Lazarus Man
- Author: Richard Price
- Language: English
- Genre: Literary fiction
- Publisher: Farrar, Straus and Giroux
- Publication date: November 12, 2024
- Publication place: United States
- Pages: 352
- ISBN: 978-0-374-16815-5

= Lazarus Man =

2024 novel by Richard Price

Lazarus Man is a 2024 novel by Richard Price. It was released on November 12, 2024.

== Synopsis ==
After the collapse of an apartment building in East Harlem in 2008, the surrounding neighborhood struggles to come to terms with the disaster.

== Development ==
Price was inspired to write the novel after the 2014 East Harlem gas explosion, which caused multiple buildings to collapse and killed eight people. Price lived several blocks away from the collapsed building and spent time observing the scene. In an interview on NPR's Fresh Air, Price said that he wrote the bulk of the novel during the COVID-19 pandemic.

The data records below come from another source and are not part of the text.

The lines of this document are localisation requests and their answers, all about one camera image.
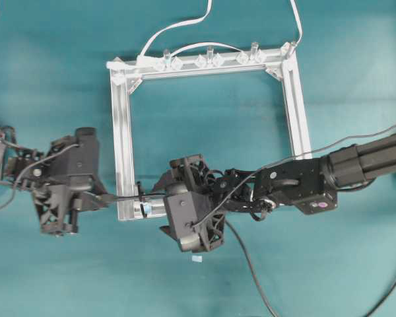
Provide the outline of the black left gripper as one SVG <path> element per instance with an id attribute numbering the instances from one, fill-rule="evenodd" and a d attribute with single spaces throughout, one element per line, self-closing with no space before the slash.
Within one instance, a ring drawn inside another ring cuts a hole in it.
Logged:
<path id="1" fill-rule="evenodd" d="M 6 176 L 16 184 L 16 189 L 31 193 L 43 234 L 76 234 L 80 212 L 107 208 L 116 200 L 99 177 L 91 190 L 83 192 L 74 192 L 66 185 L 49 181 L 46 163 L 64 152 L 49 155 L 37 150 L 22 150 L 17 157 L 8 159 Z"/>

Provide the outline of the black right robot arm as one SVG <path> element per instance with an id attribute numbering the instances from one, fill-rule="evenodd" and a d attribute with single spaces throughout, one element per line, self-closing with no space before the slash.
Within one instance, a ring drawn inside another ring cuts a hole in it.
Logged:
<path id="1" fill-rule="evenodd" d="M 262 221 L 275 208 L 307 215 L 337 206 L 339 192 L 364 189 L 396 172 L 396 134 L 351 145 L 318 158 L 286 159 L 255 171 L 212 170 L 201 155 L 171 161 L 153 187 L 163 193 L 168 224 L 162 231 L 184 252 L 209 252 L 224 242 L 228 212 Z"/>

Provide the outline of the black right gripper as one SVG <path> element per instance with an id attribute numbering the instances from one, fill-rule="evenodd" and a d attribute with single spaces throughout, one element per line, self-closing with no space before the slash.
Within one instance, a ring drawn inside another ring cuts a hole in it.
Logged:
<path id="1" fill-rule="evenodd" d="M 170 169 L 161 175 L 152 188 L 152 193 L 162 192 L 164 197 L 195 192 L 209 198 L 212 210 L 201 221 L 192 225 L 193 228 L 206 225 L 209 230 L 210 251 L 224 243 L 224 216 L 227 206 L 221 207 L 220 202 L 246 176 L 245 173 L 222 173 L 211 170 L 203 155 L 191 155 L 170 161 Z"/>

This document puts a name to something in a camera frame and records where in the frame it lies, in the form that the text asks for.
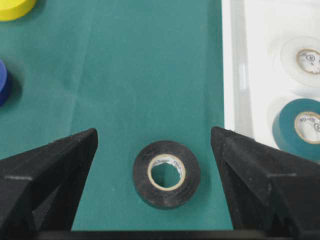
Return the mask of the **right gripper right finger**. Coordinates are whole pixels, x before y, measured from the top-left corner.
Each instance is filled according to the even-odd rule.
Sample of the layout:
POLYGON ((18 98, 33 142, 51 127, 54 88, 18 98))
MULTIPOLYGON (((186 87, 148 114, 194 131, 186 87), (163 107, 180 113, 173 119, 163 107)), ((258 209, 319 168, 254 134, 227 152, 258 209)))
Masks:
POLYGON ((235 230, 320 237, 320 166, 218 126, 210 144, 235 230))

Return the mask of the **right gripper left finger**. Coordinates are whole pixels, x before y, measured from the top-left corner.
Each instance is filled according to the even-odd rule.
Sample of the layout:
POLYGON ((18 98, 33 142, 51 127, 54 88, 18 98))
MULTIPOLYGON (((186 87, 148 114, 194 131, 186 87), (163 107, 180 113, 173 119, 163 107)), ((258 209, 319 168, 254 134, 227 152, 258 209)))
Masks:
POLYGON ((0 233, 69 231, 98 148, 94 128, 0 161, 0 233))

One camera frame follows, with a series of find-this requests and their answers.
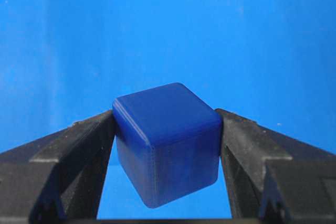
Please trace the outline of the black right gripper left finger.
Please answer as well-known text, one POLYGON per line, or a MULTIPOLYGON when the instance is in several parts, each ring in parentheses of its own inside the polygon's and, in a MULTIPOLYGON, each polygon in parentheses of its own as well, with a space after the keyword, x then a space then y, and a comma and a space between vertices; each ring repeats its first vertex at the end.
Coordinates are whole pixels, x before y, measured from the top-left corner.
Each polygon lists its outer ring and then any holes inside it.
POLYGON ((1 153, 1 223, 96 219, 116 125, 108 110, 1 153))

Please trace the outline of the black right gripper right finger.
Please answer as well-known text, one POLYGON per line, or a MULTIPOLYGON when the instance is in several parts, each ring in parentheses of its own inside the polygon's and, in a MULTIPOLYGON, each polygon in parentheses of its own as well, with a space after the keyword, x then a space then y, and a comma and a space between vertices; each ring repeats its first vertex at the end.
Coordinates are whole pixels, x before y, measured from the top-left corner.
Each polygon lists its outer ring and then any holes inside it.
POLYGON ((221 161, 232 217, 335 223, 335 155, 223 109, 221 161))

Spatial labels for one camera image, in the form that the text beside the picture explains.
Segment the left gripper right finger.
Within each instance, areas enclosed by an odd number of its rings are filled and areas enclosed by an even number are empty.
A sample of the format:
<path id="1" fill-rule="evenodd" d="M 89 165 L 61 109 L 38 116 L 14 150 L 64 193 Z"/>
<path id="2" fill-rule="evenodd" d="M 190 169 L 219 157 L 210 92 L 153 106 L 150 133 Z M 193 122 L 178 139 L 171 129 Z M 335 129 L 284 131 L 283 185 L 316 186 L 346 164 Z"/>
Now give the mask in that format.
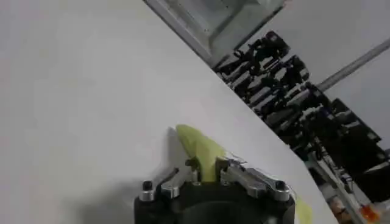
<path id="1" fill-rule="evenodd" d="M 215 168 L 221 183 L 238 183 L 252 198 L 268 195 L 279 202 L 287 202 L 291 198 L 291 191 L 284 181 L 253 167 L 245 168 L 234 159 L 217 158 Z"/>

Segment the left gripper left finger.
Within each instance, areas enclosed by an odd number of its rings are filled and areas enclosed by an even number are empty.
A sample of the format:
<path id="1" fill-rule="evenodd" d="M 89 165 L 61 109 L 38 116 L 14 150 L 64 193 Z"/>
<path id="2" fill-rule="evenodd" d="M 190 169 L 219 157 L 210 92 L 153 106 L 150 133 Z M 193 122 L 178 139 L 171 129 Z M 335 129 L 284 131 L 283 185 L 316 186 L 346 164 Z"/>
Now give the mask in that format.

=== Publication history ===
Lazarus Man was published in the United States by Farrar, Straus and Giroux. It was released on November 12, 2024.

== Reception ==
Associated Press opined that the novel benefited from Price's screenwriting experience, noting that the character shifts were easy to follow and praising the unconventional story structure. The Boston Globe wrote that the book's characters were diverse and that the novel highlighted the "racial and religious identities" present in New York City. The Los Angeles Times and the San Francisco Chronicle concurred, with the former complimenting the novel's dialogue and the latter naming Price "the bard of everyday life in America." The Atlantic was also positive, noting connections between the novel's themes and the philosophy of Jean-Paul Sartre.

Laura Miller, writing for Slate, praised the interactions between the characters and noted that the novel's lack of plot allowed for the characters to be explored in more depth. Miller positively compared the book to Deacon King Kong by James McBride. The Wall Street Journal similarly praised the characters. The Washington Posts review, written by Ron Charles, praised the novel's structure and Price's writing for giving each character an individual voice. Kirkus Reviews was positive, positively describing the prose and describing the novel as being "kinder and gentler" than Price's previous work. Publishers Weekly published a starred review praising Price's attention to detail in describing the street life of New York City. Booklist was also positive.

By contrast, The New York Times Book Review panned the book, directing mild praise at its characters but criticizing its tone and overall structure for "[elid]ing the sense that there's no story."